Un professeur de littérature française à Yale (Christophe Schuwey) et deux cartographes-infographistes (Clara Dealberto et Jules Grandin) ont plongé dans l’univers de Molière. Résultat : « L’Atlas Molière », un ouvrage indispensable pour tous les « molièriens »- et aussi tous les autres ! Les trois auteurs emmènent le lecteur à la découverte du dramaturge du XVIIème siècle, dans son œuvre et aussi dans on époque. Tout a commencé en 1622, c’est Molière avant Molière- précision des auteurs : « Où Jean-Baptiste Poquelin, qui ne sait pas encore qu’il est Molière, se lance dans le ‘’show-business’’ »… Au fil des pages, la somme des informations est étourdissante. C’est formidablement ludique- et terriblement rigoureux. Un atlas aussi léger que sérieux.

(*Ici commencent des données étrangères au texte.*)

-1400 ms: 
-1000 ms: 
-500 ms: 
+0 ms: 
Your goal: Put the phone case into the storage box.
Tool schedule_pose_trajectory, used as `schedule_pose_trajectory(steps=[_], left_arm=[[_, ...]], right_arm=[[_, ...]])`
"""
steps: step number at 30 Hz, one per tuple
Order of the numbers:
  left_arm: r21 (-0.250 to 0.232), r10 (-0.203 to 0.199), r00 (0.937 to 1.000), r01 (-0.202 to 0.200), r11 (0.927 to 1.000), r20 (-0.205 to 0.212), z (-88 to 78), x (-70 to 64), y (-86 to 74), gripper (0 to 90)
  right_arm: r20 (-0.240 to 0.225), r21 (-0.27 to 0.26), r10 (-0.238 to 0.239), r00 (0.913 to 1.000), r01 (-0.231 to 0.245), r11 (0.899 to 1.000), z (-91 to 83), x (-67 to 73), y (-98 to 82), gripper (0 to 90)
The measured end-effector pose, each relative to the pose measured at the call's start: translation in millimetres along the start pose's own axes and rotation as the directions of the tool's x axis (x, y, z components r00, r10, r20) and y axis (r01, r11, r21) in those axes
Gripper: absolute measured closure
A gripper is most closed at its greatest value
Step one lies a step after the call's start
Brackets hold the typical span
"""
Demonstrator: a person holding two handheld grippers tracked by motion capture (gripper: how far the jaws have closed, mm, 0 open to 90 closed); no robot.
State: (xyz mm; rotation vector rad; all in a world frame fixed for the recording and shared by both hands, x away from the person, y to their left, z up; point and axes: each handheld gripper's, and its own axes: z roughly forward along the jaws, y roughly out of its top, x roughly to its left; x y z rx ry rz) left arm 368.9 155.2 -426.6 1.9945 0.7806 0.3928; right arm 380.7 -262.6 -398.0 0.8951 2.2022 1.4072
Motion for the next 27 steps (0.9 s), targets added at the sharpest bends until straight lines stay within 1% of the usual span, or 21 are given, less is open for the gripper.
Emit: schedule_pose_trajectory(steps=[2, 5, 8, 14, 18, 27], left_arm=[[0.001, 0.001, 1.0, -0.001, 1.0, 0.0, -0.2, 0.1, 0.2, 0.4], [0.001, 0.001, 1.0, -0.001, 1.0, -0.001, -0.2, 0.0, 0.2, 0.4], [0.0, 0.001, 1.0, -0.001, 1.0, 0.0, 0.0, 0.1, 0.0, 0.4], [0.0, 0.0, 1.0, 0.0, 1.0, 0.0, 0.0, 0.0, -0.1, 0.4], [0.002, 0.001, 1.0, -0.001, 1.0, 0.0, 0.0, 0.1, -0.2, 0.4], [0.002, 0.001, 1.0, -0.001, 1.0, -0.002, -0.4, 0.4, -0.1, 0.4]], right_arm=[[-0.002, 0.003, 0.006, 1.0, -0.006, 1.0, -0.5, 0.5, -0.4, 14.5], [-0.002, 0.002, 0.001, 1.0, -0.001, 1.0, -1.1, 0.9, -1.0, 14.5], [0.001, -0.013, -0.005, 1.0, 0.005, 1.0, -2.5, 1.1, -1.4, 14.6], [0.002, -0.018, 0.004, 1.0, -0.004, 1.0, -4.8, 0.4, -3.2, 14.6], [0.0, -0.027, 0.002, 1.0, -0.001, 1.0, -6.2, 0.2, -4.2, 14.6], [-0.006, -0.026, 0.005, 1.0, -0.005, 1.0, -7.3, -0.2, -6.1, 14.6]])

« L’autre Molière » d’Eve de Castro. L’Iconoclaste
Du XVIIème siècle, elle a fait son terrain d’écriture. Donc, rien de plus normal que de retrouver Eve de Castro s’intéressant à l’auteur du « Misanthrope » ou encore de « L’Avare ». Elle publie son nouveau roman, « L’autre Molière », s’étant mis en tête de décrypter l’une des plus fascinantes énigmes littéraires. Dans la nuit du 21 février 1673, une foule enterre Molière. Un vieillard encapuchonné suit le cortège, c’est Corneille. Il est venu non pas pour honorer la mémoire du dramaturge mais pour Armande, la veuve qu’il a toujours secrètement désirée. Dans son roman, Eve de Castro déroule une dualité entre deux immenses figures de la littérature- mieux, elle développe l’hypothèse que les deux écrivains étaient les deux faces d’une même médaille, unis par un pacte secret…

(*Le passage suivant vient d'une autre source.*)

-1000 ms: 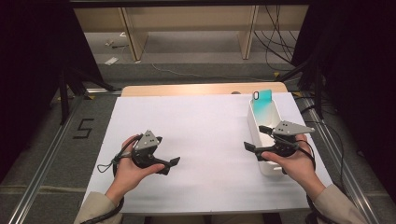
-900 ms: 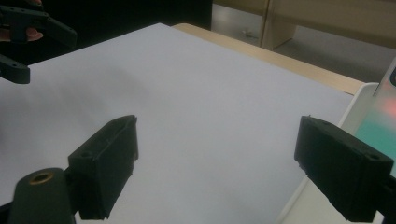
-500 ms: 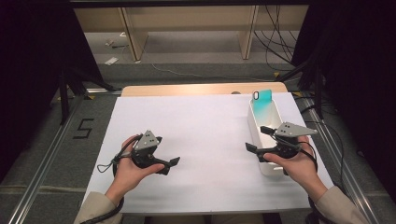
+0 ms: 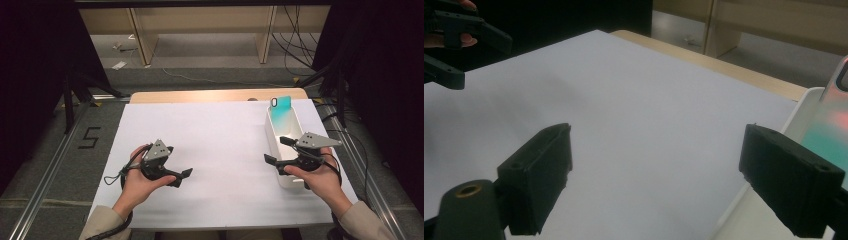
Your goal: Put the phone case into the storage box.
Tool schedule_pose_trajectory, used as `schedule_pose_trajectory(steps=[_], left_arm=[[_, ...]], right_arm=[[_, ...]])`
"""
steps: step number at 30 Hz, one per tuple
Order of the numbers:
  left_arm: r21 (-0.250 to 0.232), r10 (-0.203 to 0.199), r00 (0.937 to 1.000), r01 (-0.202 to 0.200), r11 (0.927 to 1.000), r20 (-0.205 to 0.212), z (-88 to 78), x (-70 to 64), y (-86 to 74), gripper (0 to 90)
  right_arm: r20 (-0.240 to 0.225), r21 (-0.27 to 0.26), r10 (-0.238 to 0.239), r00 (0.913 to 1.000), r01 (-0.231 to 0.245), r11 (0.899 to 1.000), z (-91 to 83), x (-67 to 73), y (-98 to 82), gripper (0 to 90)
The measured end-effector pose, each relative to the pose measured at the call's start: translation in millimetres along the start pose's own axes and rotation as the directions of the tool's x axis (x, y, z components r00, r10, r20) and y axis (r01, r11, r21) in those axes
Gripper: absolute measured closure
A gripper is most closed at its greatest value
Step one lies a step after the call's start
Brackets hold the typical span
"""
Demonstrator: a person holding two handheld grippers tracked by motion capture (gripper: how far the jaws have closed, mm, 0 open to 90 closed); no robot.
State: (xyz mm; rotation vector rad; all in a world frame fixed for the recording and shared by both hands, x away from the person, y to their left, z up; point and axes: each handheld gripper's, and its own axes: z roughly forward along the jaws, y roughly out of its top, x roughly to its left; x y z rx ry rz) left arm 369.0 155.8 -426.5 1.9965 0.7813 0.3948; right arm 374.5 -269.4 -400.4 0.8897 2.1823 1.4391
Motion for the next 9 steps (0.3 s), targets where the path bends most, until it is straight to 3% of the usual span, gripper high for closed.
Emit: schedule_pose_trajectory(steps=[9], left_arm=[[-0.001, -0.001, 1.0, 0.001, 1.0, 0.002, 0.5, 0.4, -0.2, 0.4]], right_arm=[[-0.012, -0.044, 0.023, 0.9996, -0.024, 0.999, -0.5, -0.7, 0.7, 15.4]])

« L’Affaire Tartuffe. Molière interdit » de Catherine Mory et Philippe Bercovici. Seuil. En librairie le 21 janvier 2022.

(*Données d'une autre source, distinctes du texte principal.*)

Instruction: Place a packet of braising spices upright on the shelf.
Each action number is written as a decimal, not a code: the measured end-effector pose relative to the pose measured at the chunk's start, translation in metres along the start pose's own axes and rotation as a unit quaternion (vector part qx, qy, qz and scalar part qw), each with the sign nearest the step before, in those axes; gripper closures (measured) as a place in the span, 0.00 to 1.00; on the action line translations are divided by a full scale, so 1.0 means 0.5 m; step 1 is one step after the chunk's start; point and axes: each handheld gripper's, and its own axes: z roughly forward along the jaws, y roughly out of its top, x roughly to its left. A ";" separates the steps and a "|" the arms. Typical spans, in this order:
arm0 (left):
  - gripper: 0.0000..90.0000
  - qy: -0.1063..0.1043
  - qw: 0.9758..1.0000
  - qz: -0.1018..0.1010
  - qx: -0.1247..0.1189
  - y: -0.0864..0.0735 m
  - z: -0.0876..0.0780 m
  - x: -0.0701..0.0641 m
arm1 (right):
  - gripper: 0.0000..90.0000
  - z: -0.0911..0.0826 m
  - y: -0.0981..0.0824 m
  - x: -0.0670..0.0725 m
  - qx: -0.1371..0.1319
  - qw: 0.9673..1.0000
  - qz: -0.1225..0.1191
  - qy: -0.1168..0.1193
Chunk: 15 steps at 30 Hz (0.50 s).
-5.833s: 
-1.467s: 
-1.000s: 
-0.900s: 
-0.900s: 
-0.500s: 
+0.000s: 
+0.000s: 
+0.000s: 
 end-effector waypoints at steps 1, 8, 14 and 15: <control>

Le 12 mai 1664 à Versailles devant le roi Louis XIV et la Cour, Molière présente sa nouvelle pièce, Tartuffe. Le public s’amuse, le roi encore plus, de cette satire de la dévotion… mais dès le lendemain, la décision royale tombe : fin de la pièce et ses représentations. Ça aurait pu en rester là , ce n’est que le début d’un enchaînement de situations qui ciblent Molière. Entre autres, il sera menacé d’excommunication, c’est « L’Affaire Tartuffe. Molière interdit », une BD basée sur des faits historiquement prouvés et signée par Catherine Mory, professeure de français, et Philippe Bercovici, dessinateur. Avec humour, les auteurs proposent un album pétillant en mots et images sur la vie du dramaturge, de l’« affaire Tartuffe » à sa mort sur scène…
… et à voir
Dirigée par Eric Ruf, la Comédie-Française consacre, pour fêter le 400ème anniversaire de la naissance du dramaturge, la majeure partie de sa programmation à un cycle « Molière 2022 ». Les représentations sont proposées dans les trois sites parisiens par la troupe de la Comédie-française. Détails.
Salle Richelieu (Place Colette, Paris 1er) « Le Tartuffe ou L’Hypocrite », mise en scène Ivo van Hove (15 janvier-24 avril). « Le Misanthrope », mise en scène Clément Hervieu-Léger (2 février- 22 mai). « Le Malade imaginaire », mise en scène Claude Stratz (21 février- 3 avril). « L’Avare », mise en scène Lilo Baur (1er avril- 24 juillet). « Les Fourberies de Scapin », mise en scène Denis Podalydès (22 avril- 10 juillet). « Le Bourgeois gentilhomme », mise en scène Valérie Lesort et Christian Hecq (7 mai- 21 juillet). « Jean-Baptiste, Madeleine, Armande et les autres… », mise en scène Julie Deliquet (17 juin- 25 juillet).
Théâtre du Vieux-Colombier (21 rue du Vieux-Colombier, Paris 6ème) « Dom Juan », mise en scène Emmanuel Daumas (29 janvier- 6 mars). « Les Précieuses ridicules », mise en scène Stéphane Varupenne et Sébastien Pouderoux (25 mars- 8 mai). « Le Crépuscule des singes », mise en scène Louise Vignaud (1er juin- 10 juillet).
Studio-Théâtre (99 rue Rivoli. Carrousel du Louvre, Paris 1er) « D’où rayonne la nuit », impromptu musical de Molière et Lully (27 janvier- 6 mars).